YOUR GOAL:
Set the records down again. Match every line exactly.

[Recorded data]
----
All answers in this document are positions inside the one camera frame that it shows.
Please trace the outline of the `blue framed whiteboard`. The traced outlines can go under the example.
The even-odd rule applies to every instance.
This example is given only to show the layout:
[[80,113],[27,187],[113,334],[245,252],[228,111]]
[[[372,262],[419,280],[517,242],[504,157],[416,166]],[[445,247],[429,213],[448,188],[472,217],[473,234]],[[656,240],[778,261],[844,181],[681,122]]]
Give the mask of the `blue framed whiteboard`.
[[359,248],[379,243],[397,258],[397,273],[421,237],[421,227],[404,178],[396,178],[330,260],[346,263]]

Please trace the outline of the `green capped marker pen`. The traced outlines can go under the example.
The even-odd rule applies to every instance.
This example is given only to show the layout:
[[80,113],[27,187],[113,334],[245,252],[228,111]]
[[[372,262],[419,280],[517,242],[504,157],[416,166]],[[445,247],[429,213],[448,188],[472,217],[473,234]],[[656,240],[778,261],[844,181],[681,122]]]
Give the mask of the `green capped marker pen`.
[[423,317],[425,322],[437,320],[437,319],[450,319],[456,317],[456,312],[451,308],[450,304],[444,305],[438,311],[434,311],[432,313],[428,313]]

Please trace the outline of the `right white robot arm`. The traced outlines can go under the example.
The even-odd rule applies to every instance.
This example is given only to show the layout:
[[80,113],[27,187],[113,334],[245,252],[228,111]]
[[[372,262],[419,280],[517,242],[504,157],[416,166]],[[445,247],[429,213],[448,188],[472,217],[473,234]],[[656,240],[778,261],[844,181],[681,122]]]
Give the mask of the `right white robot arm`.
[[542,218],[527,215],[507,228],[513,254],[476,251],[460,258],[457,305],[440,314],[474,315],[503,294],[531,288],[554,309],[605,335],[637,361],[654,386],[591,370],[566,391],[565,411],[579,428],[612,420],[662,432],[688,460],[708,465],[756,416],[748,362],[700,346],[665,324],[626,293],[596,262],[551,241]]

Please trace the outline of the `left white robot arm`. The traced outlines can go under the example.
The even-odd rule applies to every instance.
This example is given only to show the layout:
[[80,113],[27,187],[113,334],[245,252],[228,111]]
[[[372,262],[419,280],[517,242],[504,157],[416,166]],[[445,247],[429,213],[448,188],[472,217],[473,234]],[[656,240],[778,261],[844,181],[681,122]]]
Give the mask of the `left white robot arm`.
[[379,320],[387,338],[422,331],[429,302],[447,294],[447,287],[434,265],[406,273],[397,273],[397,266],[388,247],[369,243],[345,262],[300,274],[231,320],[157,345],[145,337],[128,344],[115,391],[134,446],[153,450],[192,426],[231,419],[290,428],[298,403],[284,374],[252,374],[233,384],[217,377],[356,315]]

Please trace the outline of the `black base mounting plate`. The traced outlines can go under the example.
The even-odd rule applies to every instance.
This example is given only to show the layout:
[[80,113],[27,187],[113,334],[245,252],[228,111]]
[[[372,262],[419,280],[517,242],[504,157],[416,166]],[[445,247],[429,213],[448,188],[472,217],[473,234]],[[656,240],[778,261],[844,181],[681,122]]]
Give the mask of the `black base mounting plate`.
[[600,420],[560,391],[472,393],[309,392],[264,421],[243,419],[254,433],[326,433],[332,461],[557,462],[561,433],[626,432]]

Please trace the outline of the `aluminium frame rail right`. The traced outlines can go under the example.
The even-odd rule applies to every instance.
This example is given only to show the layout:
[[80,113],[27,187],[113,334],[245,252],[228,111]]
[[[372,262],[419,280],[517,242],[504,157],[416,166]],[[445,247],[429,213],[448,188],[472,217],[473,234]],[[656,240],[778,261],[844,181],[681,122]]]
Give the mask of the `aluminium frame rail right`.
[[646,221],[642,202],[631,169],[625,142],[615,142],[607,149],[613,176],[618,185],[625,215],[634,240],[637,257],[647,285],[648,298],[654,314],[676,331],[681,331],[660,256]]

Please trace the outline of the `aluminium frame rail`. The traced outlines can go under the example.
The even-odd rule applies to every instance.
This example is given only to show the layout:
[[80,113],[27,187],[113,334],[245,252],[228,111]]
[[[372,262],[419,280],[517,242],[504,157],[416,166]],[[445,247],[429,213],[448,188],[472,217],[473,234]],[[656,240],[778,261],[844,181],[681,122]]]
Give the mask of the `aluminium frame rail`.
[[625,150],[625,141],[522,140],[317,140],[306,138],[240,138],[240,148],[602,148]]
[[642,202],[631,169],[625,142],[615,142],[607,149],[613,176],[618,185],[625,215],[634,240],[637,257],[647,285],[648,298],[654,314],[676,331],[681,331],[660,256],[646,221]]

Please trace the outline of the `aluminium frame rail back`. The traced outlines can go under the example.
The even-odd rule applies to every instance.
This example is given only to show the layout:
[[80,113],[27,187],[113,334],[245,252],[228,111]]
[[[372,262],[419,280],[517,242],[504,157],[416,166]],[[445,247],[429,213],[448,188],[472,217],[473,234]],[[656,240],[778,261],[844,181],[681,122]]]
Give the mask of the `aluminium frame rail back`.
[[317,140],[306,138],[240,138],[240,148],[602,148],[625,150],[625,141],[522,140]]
----
SOLUTION TO THIS EXERCISE:
All answers in this document are positions inside the one camera frame that it shows.
Please trace the outline of the `blue framed whiteboard`. The traced outlines can go under the example.
The even-odd rule applies to every instance.
This example is given only to show the layout:
[[80,113],[27,187],[113,334],[245,252],[228,111]]
[[[372,262],[419,280],[517,242],[504,157],[416,166]],[[445,247],[429,213],[448,188],[472,217],[473,234]],[[656,240],[778,261],[844,181],[681,122]]]
Give the mask of the `blue framed whiteboard`.
[[359,248],[379,243],[397,258],[397,273],[421,237],[421,227],[404,178],[396,178],[330,260],[346,263]]

Please trace the outline of the `green capped marker pen`. The traced outlines can go under the example.
The even-odd rule applies to every instance.
This example is given only to show the layout:
[[80,113],[27,187],[113,334],[245,252],[228,111]]
[[[372,262],[419,280],[517,242],[504,157],[416,166]],[[445,247],[429,213],[448,188],[472,217],[473,234]],[[656,240],[778,261],[844,181],[681,122]]]
Give the mask of the `green capped marker pen`.
[[423,317],[425,322],[437,320],[437,319],[450,319],[456,317],[456,312],[451,308],[450,304],[444,305],[438,311],[434,311],[432,313],[428,313]]

Please trace the outline of the `right white robot arm`. The traced outlines can go under the example.
The even-odd rule applies to every instance.
This example is given only to show the layout:
[[80,113],[27,187],[113,334],[245,252],[228,111]]
[[[372,262],[419,280],[517,242],[504,157],[416,166]],[[445,247],[429,213],[448,188],[472,217],[473,234]],[[656,240],[778,261],[844,181],[681,122]]]
Give the mask of the `right white robot arm`.
[[542,218],[527,215],[507,228],[513,254],[476,251],[460,258],[457,305],[440,314],[474,315],[503,294],[531,288],[554,309],[605,335],[637,361],[654,386],[591,370],[566,391],[565,411],[579,428],[612,420],[662,432],[688,460],[708,465],[756,416],[748,362],[700,346],[665,324],[626,293],[596,262],[551,241]]

Please trace the outline of the `left white robot arm`. The traced outlines can go under the example.
The even-odd rule applies to every instance.
This example is given only to show the layout:
[[80,113],[27,187],[113,334],[245,252],[228,111]]
[[[372,262],[419,280],[517,242],[504,157],[416,166]],[[445,247],[429,213],[448,188],[472,217],[473,234]],[[656,240],[778,261],[844,181],[681,122]]]
Give the mask of the `left white robot arm`.
[[379,320],[387,338],[422,331],[429,302],[447,294],[447,287],[434,265],[406,273],[397,273],[397,266],[388,247],[369,243],[345,262],[300,274],[231,320],[157,345],[145,337],[128,344],[115,391],[134,446],[153,450],[192,426],[231,419],[290,428],[298,403],[284,374],[252,374],[233,384],[217,377],[356,315]]

Please trace the outline of the `black base mounting plate`. The traced outlines can go under the example.
The even-odd rule applies to every instance.
This example is given only to show the layout:
[[80,113],[27,187],[113,334],[245,252],[228,111]]
[[[372,262],[419,280],[517,242],[504,157],[416,166]],[[445,247],[429,213],[448,188],[472,217],[473,234]],[[656,240],[778,261],[844,181],[681,122]]]
Give the mask of the `black base mounting plate`.
[[600,420],[560,391],[472,393],[309,392],[264,421],[243,419],[254,433],[326,433],[332,461],[557,462],[561,433],[626,432]]

Please trace the outline of the `aluminium frame rail right`. The traced outlines can go under the example.
The even-odd rule applies to every instance.
This example is given only to show the layout:
[[80,113],[27,187],[113,334],[245,252],[228,111]]
[[[372,262],[419,280],[517,242],[504,157],[416,166]],[[445,247],[429,213],[448,188],[472,217],[473,234]],[[656,240],[778,261],[844,181],[681,122]]]
Give the mask of the `aluminium frame rail right`.
[[646,221],[642,202],[631,169],[625,142],[615,142],[607,149],[613,176],[618,185],[625,215],[634,240],[637,257],[647,285],[648,298],[654,314],[676,331],[681,331],[660,256]]

Please trace the outline of the `aluminium frame rail`. The traced outlines can go under the example.
The even-odd rule applies to every instance.
This example is given only to show the layout:
[[80,113],[27,187],[113,334],[245,252],[228,111]]
[[[372,262],[419,280],[517,242],[504,157],[416,166]],[[445,247],[429,213],[448,188],[472,217],[473,234]],[[656,240],[778,261],[844,181],[681,122]]]
Give the mask of the `aluminium frame rail`.
[[625,150],[625,141],[522,140],[317,140],[306,138],[240,138],[240,148],[602,148]]
[[642,202],[631,169],[625,142],[615,142],[607,149],[613,176],[618,185],[625,215],[634,240],[637,257],[647,285],[648,298],[654,314],[676,331],[681,331],[660,256],[646,221]]

Please trace the outline of the `aluminium frame rail back`. The traced outlines can go under the example.
The even-odd rule applies to every instance.
This example is given only to show the layout:
[[80,113],[27,187],[113,334],[245,252],[228,111]]
[[[372,262],[419,280],[517,242],[504,157],[416,166]],[[445,247],[429,213],[448,188],[472,217],[473,234]],[[656,240],[778,261],[844,181],[681,122]]]
Give the mask of the `aluminium frame rail back`.
[[317,140],[306,138],[240,138],[240,148],[602,148],[625,150],[625,141],[522,140]]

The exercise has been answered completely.